According to Kang, there was a time when American businesspeople working in China were advised not to change their clothing every day because many Chinese people only owned one work shirt. All that has changed, Kang said. “We went from 1 billion people owning one shirt to them owning over seven shirts,” he said. “Do you know how much cotton consumption that is? And look at India. It’s happening there, too.”

As consumption grows, the industry looks for alternatives. “With 25 percent of all farmland devoted to cotton and millions of people starving in the world, we are are already beyond ‘Peak Cotton,’ and the current solutions the industry is looking toward are not sustainable,” Nichelson said. “What’s being [suggested] as a solution to the reality of peak cotton is just more synthetics.”

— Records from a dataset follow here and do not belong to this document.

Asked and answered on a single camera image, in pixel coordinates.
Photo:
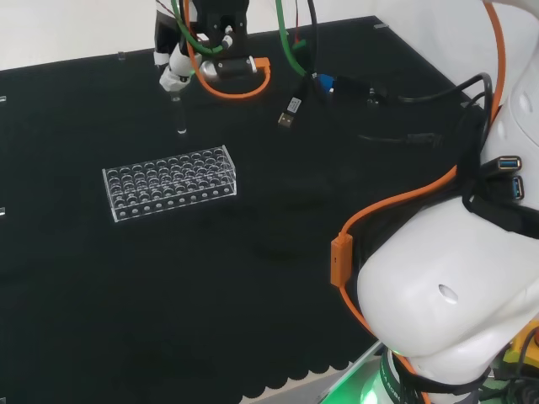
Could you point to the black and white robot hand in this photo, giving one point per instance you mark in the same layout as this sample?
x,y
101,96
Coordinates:
x,y
170,54

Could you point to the clear glass test tube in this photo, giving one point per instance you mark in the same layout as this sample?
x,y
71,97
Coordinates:
x,y
181,118

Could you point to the clear plastic test tube rack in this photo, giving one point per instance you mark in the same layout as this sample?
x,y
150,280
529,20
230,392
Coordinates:
x,y
168,185

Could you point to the blue usb connector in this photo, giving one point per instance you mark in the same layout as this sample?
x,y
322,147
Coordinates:
x,y
325,82

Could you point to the black adapter block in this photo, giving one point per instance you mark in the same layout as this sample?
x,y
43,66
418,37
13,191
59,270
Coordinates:
x,y
353,86

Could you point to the black bench cloth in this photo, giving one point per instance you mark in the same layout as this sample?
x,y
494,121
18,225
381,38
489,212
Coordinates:
x,y
126,294

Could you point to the black hub with blue ports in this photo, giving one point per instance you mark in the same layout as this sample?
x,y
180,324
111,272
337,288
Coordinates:
x,y
507,163

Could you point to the yellow stop button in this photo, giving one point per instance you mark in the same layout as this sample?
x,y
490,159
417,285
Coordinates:
x,y
520,345

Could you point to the grey metal base plate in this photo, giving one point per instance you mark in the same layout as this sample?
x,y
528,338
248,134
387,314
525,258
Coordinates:
x,y
358,379

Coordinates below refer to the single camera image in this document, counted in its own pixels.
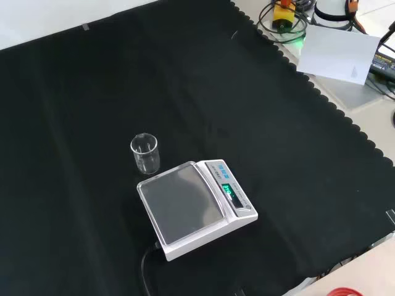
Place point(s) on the small clear glass beaker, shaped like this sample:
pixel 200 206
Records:
pixel 145 155

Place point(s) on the white electronic balance steel pan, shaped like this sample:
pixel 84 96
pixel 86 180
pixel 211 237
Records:
pixel 185 203

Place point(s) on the black bench cloth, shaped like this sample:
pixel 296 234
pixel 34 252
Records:
pixel 77 123

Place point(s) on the yellow stop button box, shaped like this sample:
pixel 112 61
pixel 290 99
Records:
pixel 284 17

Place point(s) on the grey tape piece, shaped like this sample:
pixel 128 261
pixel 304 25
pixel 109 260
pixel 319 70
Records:
pixel 85 27

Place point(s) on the pale white board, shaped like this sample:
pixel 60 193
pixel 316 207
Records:
pixel 336 52

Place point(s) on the black box with yellow label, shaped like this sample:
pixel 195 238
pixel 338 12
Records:
pixel 384 64

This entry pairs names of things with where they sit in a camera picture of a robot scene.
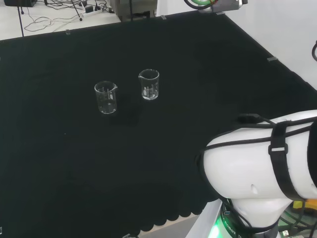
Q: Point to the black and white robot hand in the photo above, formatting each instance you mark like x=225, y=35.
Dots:
x=227, y=5

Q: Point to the clear glass beaker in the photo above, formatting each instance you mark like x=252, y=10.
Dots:
x=149, y=85
x=106, y=99

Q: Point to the white power strip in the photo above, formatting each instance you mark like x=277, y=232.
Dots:
x=94, y=10

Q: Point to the black tripod leg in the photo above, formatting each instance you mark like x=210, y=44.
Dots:
x=77, y=11

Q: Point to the thin dark pole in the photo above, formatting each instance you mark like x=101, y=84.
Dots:
x=20, y=21

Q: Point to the black equipment case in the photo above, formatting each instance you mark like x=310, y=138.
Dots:
x=19, y=2

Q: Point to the yellow stop button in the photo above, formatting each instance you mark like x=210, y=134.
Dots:
x=309, y=203

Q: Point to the black bench cloth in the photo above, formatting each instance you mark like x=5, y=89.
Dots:
x=74, y=161

Oil-based fibers are the primary reason the textile and fashion industry is seen as the “second most destructive industry on earth, right behind petrochemicals,” Nichelson said. “That’s why mechanical recycling systems like Recover and emerging technology for chemical recycling of textile waste have to be optimized and expanded right now. We have simply been overlooking a massive amount of untapped resources for many years and rightfully calling it waste.”

Decades of experience

Founded in 1914 as Hijos de Antonio Ferre S.A., the family-owned Ferre business originally started weaving to make bags for its fertilizer products, Nichelson said. The family started to make yarns and formed Hilaturas Ferre in 1947 as they began to recycle cotton in part due to the scarcity of raw materials in post-war Europe. Today the vertical operation produces yarns and woven fabrics.

Recover yarns are produced using a trade-secret process that generates longer-staple recycled cotton fiber and allows for fine count yarns up to 36/1s. “The focus is on turning what is normally perceived as waste into valuable resources,” Nichelson said. “Because Recover yarns are made from what was once considered waste, the cost is directly competitive with conventional cotton/poly.”

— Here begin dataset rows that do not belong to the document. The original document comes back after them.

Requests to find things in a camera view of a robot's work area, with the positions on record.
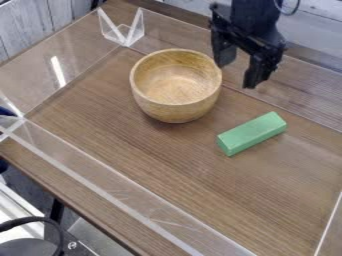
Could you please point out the black table leg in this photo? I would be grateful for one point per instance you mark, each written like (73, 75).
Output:
(56, 211)

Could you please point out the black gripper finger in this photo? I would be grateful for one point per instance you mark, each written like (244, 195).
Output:
(262, 66)
(223, 47)

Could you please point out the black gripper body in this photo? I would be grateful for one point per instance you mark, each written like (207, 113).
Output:
(251, 19)

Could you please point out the metal base plate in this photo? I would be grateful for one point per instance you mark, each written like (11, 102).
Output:
(92, 238)

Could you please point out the clear acrylic corner bracket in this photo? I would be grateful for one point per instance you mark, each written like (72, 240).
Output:
(121, 34)

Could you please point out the clear acrylic tray wall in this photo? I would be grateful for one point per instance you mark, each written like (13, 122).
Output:
(151, 226)

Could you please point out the green rectangular block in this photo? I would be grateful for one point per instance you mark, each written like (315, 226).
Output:
(251, 133)

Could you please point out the brown wooden bowl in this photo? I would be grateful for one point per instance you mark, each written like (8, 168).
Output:
(175, 84)

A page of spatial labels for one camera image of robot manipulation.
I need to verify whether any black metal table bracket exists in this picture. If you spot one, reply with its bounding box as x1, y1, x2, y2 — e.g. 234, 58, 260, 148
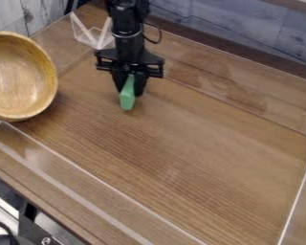
18, 203, 64, 245

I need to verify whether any clear acrylic corner bracket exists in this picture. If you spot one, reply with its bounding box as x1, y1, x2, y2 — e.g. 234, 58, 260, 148
71, 12, 115, 50

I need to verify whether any clear acrylic tray wall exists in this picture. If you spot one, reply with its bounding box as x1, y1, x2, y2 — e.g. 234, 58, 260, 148
0, 19, 306, 245

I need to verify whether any green rectangular stick block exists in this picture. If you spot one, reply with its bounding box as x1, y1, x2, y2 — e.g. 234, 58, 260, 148
120, 75, 138, 110

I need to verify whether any wooden bowl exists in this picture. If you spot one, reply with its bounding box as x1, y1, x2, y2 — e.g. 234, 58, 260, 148
0, 31, 59, 122

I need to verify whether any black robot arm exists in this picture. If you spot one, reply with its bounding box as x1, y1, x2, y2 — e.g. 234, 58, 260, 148
95, 0, 166, 97

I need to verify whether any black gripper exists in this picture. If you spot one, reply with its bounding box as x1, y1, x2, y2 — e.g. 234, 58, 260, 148
95, 31, 166, 97

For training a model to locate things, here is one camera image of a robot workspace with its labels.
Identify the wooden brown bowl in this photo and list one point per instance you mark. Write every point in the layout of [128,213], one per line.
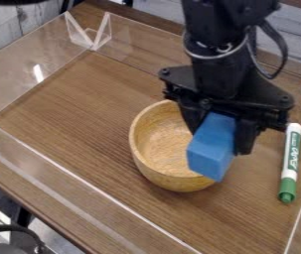
[158,139]

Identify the clear acrylic tray wall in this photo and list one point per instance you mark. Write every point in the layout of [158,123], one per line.
[68,101]

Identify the blue block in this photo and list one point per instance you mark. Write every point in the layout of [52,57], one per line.
[210,148]

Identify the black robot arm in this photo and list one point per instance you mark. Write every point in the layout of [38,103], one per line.
[219,28]

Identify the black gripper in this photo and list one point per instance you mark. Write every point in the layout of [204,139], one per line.
[234,89]

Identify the green white dry-erase marker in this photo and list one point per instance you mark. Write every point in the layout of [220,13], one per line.
[287,180]

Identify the black metal stand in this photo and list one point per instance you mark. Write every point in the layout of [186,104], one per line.
[17,238]

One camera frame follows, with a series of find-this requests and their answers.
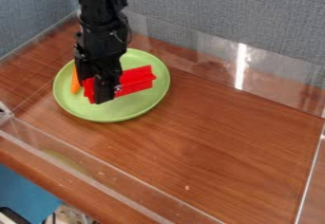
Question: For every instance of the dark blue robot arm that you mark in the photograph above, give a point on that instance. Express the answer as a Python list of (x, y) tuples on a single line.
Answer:
[(100, 11)]

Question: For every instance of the clear acrylic enclosure wall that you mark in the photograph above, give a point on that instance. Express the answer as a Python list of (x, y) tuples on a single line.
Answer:
[(228, 152)]

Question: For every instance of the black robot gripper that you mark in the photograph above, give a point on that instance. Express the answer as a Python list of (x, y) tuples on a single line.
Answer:
[(99, 47)]

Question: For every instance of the green round plate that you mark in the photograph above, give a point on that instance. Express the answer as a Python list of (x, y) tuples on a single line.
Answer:
[(125, 107)]

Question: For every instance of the orange toy carrot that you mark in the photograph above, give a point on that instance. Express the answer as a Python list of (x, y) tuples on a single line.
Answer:
[(75, 84)]

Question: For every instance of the red rectangular block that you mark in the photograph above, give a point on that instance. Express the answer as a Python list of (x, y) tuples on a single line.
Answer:
[(135, 79)]

Hilaturas Ferre has an industrial complex consisting of three facilities in Banyeres de Mariola, Spain. The Ferre factory is certified by Aitex/Oeko-Tex, GRS (Global Recycle Standard), RCS (Recycled Content Standard), and labor is certified by Global Compact. Recover is tested monthly by Scientific Certification Systems to ensure all products are REACH-certified and are free of any harmful chemicals banned in the European Union.

The Spanish mill has also turned its eye to this hemisphere with plans to open a spinning mill in the U.S. in the future. Domestic Recover yarn production will allow U.S. companies to produce in Central America and bring goods into the country duty free through the Dominican Republic–Central America Free-Trade Agreement, Recover’s Spann said.

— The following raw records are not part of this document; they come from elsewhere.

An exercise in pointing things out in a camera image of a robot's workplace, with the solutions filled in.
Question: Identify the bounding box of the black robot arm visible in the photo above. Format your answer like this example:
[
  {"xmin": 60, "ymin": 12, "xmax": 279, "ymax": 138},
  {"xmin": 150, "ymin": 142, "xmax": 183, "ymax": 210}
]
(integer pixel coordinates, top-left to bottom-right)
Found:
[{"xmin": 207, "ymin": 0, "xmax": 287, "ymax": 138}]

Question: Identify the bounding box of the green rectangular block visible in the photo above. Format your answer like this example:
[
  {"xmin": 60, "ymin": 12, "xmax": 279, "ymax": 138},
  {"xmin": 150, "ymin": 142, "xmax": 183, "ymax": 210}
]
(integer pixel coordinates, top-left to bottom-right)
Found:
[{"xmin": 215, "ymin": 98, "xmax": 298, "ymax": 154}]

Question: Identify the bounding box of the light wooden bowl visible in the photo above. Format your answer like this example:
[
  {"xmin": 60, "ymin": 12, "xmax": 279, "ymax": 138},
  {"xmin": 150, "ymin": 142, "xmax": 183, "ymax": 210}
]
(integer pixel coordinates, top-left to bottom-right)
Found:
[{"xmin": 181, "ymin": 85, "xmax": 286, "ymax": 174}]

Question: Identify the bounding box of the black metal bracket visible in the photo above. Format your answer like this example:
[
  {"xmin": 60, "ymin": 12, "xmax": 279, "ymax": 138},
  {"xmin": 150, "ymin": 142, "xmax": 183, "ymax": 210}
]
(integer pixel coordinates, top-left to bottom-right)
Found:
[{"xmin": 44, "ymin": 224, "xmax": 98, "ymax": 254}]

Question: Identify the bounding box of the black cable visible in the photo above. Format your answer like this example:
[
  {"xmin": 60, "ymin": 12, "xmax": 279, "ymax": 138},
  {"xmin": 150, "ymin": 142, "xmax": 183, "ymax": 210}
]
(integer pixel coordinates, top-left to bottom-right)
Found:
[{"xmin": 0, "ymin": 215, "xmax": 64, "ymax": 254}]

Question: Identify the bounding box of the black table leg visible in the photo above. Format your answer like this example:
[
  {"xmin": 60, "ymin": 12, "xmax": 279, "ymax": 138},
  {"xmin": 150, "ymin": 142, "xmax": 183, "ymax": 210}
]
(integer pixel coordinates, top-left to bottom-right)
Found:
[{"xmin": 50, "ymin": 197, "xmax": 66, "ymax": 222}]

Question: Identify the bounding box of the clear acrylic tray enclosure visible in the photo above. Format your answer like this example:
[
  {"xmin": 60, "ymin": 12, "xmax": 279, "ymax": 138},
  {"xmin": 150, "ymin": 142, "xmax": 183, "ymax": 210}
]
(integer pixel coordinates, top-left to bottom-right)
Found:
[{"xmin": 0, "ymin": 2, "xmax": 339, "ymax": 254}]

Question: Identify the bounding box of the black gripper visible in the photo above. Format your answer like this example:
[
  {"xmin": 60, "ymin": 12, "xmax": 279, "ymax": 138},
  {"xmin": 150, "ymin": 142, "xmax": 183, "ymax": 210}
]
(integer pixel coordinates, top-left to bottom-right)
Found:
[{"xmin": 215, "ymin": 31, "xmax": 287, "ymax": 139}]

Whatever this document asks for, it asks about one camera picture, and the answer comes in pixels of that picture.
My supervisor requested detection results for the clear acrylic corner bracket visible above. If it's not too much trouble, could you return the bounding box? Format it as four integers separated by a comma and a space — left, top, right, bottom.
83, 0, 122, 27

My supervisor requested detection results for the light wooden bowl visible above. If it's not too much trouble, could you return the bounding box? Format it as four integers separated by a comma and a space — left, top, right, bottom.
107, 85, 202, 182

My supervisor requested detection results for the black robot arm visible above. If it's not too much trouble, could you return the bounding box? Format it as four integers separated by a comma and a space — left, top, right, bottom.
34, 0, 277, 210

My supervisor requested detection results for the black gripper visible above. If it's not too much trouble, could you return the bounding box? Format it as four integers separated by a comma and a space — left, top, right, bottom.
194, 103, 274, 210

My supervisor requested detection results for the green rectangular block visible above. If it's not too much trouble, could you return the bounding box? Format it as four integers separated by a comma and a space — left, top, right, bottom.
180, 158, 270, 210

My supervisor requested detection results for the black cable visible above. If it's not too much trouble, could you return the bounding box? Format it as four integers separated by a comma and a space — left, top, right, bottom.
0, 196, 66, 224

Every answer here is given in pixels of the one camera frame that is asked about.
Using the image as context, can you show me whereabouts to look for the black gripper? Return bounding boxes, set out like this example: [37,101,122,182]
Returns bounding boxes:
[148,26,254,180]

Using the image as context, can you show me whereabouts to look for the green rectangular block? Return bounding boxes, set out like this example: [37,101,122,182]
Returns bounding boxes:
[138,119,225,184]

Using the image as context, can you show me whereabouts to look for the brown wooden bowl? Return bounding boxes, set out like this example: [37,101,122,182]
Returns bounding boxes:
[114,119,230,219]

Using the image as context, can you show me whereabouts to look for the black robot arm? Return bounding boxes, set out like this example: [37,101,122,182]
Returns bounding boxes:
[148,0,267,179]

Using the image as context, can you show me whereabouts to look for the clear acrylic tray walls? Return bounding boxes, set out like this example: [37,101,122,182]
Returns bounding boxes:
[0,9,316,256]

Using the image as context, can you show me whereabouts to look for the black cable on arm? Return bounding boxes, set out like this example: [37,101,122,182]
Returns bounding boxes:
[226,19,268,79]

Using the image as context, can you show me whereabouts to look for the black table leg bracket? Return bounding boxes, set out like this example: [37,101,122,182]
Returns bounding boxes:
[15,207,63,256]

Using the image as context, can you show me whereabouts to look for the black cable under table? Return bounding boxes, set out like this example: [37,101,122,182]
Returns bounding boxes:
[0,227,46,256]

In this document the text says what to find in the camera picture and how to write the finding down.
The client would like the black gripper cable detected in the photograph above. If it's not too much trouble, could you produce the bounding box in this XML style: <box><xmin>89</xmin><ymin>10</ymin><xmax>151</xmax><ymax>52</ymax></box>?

“We want a CAFTA-qualified product,” he said. “That’s critical.”

IIKO kickoff

To get the word out about Recover, MyDyer recently launched a Kickstarter campaign for IIKO T-shirts made with a blend of Recover and recycled PET. MyDyer is hoping to raise at least $25,000 over the next 30 days. Entry-level backers will receive IIKO stickers and logo shirts. For mid-tier donations, backers will receive IIKO T-shirts. The shirts, available in unisex crew-neck and women’s V-neck styles, are made with no chemicals and no dyes. Available colors include white, gray, charcoal, navy and black. For $200 or more, backers get a T-shirt at a tour of the MyDyer facility.

Everything in the IIKO collection is manufactured in MyDyer’s facility in Long Beach. When the company moved from its previous facility in Paramount, Calif., Kang and his partners (James Lee, Joseph Choi, Krystal Kang and Jennifer Lee) chose to build the factory to strict environmental standards. They put in aluminum air lines rather than using copper. They installed LED lighting and removed all overhead power-supply lines.

“People said, ‘Are you crazy to put $1 million in solar panels on an apparel company?’” Kang said. Now that the company is producing more than it needs, it’s selling power back to the grid. “We think it was a great investment in the long run. We expected to pay it off in six years. [Less than 3 years later] we’re already half there.”